Work instructions
Go through the lines below and copy each one that holds the string "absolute".

#####

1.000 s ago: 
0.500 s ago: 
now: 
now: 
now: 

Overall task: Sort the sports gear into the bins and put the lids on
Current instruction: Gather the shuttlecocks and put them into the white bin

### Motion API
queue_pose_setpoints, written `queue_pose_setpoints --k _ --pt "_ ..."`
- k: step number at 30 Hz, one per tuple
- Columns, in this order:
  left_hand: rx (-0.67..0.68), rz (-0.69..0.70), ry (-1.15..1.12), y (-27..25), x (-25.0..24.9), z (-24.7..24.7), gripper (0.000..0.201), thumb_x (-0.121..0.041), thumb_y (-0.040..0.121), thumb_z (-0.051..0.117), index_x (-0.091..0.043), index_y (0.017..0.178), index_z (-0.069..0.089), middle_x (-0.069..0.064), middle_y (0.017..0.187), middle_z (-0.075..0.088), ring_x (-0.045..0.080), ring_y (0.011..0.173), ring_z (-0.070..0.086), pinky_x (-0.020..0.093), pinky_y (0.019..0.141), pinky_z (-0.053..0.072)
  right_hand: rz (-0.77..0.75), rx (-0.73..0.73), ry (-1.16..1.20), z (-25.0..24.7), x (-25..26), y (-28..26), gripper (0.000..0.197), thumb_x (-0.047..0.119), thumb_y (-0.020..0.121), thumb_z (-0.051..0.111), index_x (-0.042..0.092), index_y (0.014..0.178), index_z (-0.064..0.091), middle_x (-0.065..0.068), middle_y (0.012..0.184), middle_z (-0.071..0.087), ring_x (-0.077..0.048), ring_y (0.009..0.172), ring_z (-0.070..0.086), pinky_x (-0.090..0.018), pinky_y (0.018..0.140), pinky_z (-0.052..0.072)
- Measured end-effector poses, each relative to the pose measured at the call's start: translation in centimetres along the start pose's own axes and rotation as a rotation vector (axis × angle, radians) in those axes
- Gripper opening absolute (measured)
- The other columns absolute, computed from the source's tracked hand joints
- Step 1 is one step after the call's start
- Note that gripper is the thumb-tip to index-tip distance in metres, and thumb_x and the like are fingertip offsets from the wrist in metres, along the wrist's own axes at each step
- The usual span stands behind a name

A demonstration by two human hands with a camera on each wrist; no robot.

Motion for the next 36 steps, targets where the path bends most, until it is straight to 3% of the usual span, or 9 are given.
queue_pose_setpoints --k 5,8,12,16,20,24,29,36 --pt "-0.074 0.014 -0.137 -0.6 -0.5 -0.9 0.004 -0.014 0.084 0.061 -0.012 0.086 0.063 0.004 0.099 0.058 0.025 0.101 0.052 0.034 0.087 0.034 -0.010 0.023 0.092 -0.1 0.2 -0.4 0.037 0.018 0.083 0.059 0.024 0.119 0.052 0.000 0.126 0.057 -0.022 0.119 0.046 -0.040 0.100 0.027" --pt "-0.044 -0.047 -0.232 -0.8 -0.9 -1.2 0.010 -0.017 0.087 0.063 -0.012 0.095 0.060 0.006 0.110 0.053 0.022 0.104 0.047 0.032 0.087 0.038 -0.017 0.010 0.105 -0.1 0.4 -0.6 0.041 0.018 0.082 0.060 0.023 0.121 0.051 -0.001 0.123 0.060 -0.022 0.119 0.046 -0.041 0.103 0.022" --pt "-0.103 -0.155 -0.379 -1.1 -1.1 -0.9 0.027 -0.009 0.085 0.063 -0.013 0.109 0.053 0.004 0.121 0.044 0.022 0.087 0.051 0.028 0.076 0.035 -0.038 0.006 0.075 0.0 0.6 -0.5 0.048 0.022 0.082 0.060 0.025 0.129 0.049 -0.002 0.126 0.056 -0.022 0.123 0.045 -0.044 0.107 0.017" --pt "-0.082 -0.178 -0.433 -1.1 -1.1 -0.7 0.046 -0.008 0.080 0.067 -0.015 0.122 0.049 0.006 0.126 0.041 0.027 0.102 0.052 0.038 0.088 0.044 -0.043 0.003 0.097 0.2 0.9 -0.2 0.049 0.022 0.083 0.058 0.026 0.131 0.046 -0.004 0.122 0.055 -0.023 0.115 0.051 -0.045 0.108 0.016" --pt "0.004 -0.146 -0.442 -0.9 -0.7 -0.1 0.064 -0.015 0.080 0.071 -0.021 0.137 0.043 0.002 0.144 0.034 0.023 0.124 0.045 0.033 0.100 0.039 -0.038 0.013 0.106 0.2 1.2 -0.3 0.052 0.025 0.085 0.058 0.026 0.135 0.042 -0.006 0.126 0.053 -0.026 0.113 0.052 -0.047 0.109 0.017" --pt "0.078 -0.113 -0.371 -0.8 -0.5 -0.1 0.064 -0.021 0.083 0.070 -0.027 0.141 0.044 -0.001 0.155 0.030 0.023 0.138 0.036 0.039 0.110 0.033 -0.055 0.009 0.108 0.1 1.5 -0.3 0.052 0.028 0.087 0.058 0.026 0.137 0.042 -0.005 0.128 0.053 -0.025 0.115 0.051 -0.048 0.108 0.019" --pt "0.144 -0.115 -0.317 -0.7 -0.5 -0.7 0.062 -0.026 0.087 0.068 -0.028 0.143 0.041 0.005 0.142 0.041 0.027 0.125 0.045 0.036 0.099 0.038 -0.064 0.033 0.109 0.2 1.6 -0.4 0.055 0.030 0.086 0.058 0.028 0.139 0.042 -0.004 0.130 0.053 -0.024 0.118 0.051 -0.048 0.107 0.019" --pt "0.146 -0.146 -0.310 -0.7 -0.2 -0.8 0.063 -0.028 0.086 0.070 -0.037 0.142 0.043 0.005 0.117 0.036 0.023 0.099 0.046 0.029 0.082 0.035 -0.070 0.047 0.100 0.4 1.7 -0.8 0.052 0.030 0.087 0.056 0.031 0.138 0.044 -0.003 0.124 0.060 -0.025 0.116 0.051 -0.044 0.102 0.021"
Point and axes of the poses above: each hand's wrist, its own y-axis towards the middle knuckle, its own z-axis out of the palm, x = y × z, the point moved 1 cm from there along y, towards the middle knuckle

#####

Solution for this exercise
- Gripper opening absolute (measured)
- The other columns absolute, computed from the source's tracked hand joints

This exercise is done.